Началась борьба. Она громко кричала, оборонялась руками и ногами, впивалась в его тело, как делали сокола. Разорвала его рубашку. Над собой она видела его грудь, противную, густо поросшую чёрными волосами.

Он уже не щадил её, запрокинул ей голову назад, железными тисками сдавил грудь. Наклонился над её телом, тяжёлым сапогом отодвинул колено.

В голове её все спуталось, все закружилось. Она чувствовала, что теряет силы, как бы тонет в середине Рейна. Ощутила что-то вроде судорог, и волны сомкнулись над нею.

Она лежала тихо, окровавленная, всхлипывая и дрожа. Допустила – все допустила!

* * *

Эндри открыла глаза и посмотрела вокруг себя. Бартель исчез, также исчезли с куста его шляпа с пером и куртка с пуговицами из оленьего рога. Возле лежала её рубашка, запачканная тряпка. Она обвязала ею тело, как могла, накинула сверху халат. Тихо пробралась через лес, далее побежала лугами. Бежала, бежала. Пришла к парку, обошла дорожку, пробираясь кустами.

Полдневная жара. На замковом мосту ни единого человека. Она быстро прошла через мост и через ворота. На дворе было совсем тихо, очень пустынно. Прокралась вдоль стен, быстро вбежала по лестнице в свою комнату. Никто её не видел, никто.

Она бросилась на кровать и лежала на ней, глядя вверх – неподвижно, точно окоченела, и очень долго. Затем постепенно оцепенение стало проходить. Она плакала, всхлипывала, стонала. Её тело извивалось, руки цеплялись за подушки, в которые она зарывала свою голову.

Теперь все было ясно. Она отлично знала, что произошло. Это была её вина, только её! И тогда, когда она позволила Яну уехать, заперлась в своей комнате, выбросила ключ. В том, что она не пошла к Яну в ту ночь, – в этом тоже была её вина.

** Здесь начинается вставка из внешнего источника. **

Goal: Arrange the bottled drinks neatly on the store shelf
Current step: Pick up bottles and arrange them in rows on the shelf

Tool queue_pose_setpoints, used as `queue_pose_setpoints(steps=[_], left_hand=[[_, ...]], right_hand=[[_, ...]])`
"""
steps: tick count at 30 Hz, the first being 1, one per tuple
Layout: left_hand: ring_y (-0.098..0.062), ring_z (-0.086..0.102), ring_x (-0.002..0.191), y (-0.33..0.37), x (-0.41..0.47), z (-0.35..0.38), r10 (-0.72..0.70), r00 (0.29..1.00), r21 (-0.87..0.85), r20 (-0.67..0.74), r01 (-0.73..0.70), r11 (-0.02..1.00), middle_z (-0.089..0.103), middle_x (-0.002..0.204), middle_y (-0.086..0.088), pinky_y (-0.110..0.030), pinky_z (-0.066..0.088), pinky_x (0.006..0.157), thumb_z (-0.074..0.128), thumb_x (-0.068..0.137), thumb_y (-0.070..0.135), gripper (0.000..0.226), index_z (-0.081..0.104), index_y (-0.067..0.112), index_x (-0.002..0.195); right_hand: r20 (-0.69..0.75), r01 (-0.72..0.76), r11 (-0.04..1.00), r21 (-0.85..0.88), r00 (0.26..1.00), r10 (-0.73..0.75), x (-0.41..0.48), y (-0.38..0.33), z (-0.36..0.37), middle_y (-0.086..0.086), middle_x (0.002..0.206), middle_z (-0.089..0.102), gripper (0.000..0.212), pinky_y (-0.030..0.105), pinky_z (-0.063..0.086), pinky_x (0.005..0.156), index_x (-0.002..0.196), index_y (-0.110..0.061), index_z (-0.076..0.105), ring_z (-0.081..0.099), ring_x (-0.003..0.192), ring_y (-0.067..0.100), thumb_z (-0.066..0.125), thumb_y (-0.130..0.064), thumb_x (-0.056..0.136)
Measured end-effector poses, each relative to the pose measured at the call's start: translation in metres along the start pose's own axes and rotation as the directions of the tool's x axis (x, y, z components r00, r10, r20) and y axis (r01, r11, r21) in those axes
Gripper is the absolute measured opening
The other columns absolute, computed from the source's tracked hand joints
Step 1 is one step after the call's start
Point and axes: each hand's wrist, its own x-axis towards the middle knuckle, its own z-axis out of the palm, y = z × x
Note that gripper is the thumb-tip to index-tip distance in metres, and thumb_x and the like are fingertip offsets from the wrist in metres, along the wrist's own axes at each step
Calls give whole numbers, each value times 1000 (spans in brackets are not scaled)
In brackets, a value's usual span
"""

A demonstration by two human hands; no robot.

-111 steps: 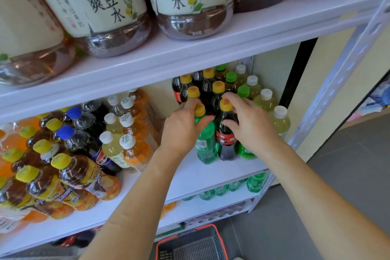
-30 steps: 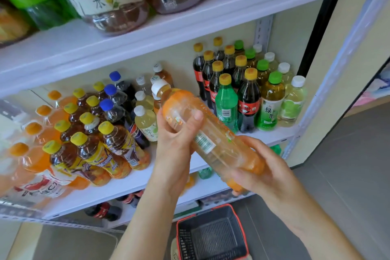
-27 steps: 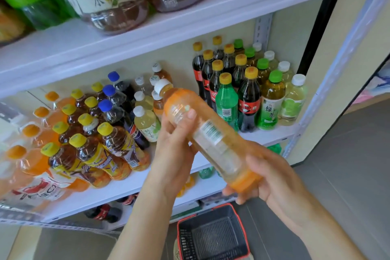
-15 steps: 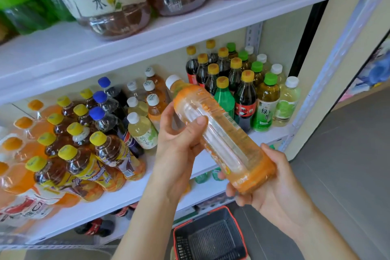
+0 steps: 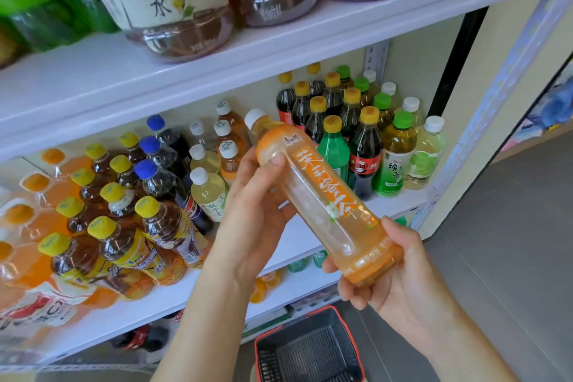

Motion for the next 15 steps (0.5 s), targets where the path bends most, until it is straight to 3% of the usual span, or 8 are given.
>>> queue_pose_setpoints(steps=[3,7,12,15], left_hand=[[-19,68,96,-2,0,1,30,999,-3,-30,-30,1000,68,112,-4,-39,57,79,71,79,28,64,49,15,138],[-20,68,93,-5,-1,2,44,998,-15,-44,-45,999,68,109,-5,-38,57,77,71,78,24,63,50,13,136],[-26,65,97,-3,1,2,39,999,22,-14,-39,999,67,111,-10,-43,56,82,68,80,25,65,47,11,139],[-23,67,93,1,2,0,50,999,119,-6,-49,992,69,105,-7,-38,57,74,65,83,29,58,49,11,136]], right_hand=[[54,-26,999,28,998,25,0,-1,-1,27,79,69,55,25,46,38,89,-9,78,61,46,26,58,-57,72],[63,-24,1000,0,998,24,-2,0,-10,29,83,69,54,24,46,40,92,-10,78,61,48,26,47,-52,82],[-8,11,997,-77,1000,-11,-3,0,-17,24,83,64,41,24,38,39,97,-11,72,58,52,25,74,-39,66],[68,78,954,-289,996,-61,-4,2,-23,9,86,67,56,26,46,50,108,-27,68,61,67,23,87,-47,59]])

И сегодня, сегодня – тоже её вина, только её вина!

Ничем она не могла себя оправдать! Она этого, конечно, не хотела, этого – нет. Она защищалась, боролась до крови. Он преодолел её ослабленную вином силу, бросился на неё, как зверь. Грубым и диким насилием взял он её.

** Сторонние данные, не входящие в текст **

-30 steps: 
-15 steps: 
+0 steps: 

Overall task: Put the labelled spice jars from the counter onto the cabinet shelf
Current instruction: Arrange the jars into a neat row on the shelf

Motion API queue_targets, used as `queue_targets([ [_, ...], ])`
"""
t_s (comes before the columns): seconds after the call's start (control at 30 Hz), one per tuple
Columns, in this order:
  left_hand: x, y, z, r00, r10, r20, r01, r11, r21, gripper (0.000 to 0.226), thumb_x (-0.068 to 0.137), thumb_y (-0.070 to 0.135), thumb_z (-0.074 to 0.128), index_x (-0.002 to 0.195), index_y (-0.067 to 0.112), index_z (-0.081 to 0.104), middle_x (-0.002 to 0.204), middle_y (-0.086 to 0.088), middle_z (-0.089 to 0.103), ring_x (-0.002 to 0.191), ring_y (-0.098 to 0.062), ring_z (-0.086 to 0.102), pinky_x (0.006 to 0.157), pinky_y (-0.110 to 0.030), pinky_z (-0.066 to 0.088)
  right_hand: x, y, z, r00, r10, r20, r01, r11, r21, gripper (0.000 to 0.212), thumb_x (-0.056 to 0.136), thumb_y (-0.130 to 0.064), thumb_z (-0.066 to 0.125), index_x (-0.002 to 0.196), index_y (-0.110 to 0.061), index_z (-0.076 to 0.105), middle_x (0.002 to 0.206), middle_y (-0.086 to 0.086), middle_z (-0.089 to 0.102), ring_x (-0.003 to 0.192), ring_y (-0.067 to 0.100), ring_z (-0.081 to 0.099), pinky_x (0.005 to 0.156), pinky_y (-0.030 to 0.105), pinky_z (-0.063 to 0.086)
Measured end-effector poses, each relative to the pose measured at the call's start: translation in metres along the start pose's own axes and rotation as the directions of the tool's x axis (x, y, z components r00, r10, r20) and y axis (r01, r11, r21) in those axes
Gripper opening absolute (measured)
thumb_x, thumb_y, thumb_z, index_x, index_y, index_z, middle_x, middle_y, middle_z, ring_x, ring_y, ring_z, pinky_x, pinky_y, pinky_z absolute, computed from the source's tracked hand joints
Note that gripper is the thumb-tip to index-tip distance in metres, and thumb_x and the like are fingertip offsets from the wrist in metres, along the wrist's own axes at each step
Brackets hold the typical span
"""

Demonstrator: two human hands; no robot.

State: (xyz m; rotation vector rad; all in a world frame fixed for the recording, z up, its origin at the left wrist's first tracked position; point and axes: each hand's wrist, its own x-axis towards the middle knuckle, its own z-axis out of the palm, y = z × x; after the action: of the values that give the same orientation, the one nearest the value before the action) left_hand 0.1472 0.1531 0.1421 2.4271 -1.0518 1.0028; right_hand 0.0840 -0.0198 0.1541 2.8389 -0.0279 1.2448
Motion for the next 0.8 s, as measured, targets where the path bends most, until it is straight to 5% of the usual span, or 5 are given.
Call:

И все же это была её вина! Нагишом она побежала в лес, подсела к нему на мох. Дразнила его страсть, подстёгивала его кровь, сама предложила ему свои губы. Тогда он взял и её тело… Разве он не был прав?

Тяжело страдая, она громко плакала, засунула палец в рот и укусила его. Разбитая и подавленная, Эндри лежала ещё несколько часов, беззвучно плача.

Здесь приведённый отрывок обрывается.